Defender

Make
Land Rover
Segment
SUV

Jaguar Land Rover has announced some excellent news: it achieved positive free cash flow and profitability for the three months up to December 31, 2022. This is thanks, in part, to easing semiconductor chip supplies, a solid vehicle lineup, competitive pricing, and production of the New Range Rover and Range Rover Sport. A total of 27,456 examples were sold during that time, an increase from 13,537 in the previous business quarter.

Pre-tax profit in Q3 reached £265 million, or $328 million according to the latest exchange rates. Again, this is an increase from a £9 million ($11.1 million) loss the year prior. JLR's post-tax Q3 profit came to £261 million ($323 million), up from a troubling loss of £67 million ($83 million).

The automaker's total Q3 2023 volumes reached 79,591 vehicles, though this does not include units sold as part of the Chery Jaguar Land Rover joint venture in China.
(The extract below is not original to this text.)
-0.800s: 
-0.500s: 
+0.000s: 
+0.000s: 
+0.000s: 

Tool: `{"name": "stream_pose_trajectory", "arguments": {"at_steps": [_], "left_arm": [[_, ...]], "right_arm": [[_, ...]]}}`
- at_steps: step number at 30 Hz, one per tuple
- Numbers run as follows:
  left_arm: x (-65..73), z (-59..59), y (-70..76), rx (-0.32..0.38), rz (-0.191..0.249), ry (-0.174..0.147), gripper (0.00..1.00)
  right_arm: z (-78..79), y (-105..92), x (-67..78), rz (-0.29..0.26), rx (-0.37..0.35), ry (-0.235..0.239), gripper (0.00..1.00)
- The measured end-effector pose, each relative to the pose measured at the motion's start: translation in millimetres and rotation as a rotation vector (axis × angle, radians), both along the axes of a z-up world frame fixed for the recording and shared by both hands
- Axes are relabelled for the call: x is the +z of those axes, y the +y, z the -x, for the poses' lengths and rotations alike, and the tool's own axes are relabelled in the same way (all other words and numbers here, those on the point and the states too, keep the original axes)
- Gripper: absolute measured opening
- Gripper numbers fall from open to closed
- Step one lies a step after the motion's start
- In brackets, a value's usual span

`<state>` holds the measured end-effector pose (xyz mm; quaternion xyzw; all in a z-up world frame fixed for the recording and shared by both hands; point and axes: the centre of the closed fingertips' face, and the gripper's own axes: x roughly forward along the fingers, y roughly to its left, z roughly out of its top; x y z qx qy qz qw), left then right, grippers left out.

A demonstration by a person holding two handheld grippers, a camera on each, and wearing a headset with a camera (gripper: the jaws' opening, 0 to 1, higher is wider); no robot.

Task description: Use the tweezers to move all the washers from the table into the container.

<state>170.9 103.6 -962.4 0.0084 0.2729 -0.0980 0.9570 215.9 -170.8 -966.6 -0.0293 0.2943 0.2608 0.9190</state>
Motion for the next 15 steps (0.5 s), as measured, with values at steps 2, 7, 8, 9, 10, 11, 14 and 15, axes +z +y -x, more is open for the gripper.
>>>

The latter figure is an increase of 5.7% from the quarter ending on September 30, 2022, and a 15% increase from the same period last year. Unfortunately, the Chinese joint venture was hit by pandemic-related lockdowns that led to dealer closures and high employee absence rates. The good news is that JLR expects things to recover in the fourth quarter. Despite that hit, one thing remains certain: demand is high.

The Tata-owned carmaker's total order book increased to 215,000 vehicles, a boost of around 10,000 orders from the end of last September.

The most popular models, not at all surprisingly, are the Ranger Rover and Ranger Rover Sport, and Defender. The three account for a whopping 74% of current orders. JLR says it now has £3.9 billion in cash on hand.

"Jaguar Land Rover has returned to profit as chip shortages eased in the quarter and production and wholesales increased," said Interim CEO Adrian Mitchell. "These improved results are testament to the hard work and dedication of our people across the business who have delivered a further increase in production of our New Range Rover and Range Rover Sport models."

The automaker says it remains committed to its Reimagine strategy that will see it become an EV-only automaker by 2025, at least for the Jaguar brand. Its upcoming all-new Panthera platform will underpin those vehicles.

The search for a new JLR CEO continues following the departure of Thierry Bollore after only two years on the job.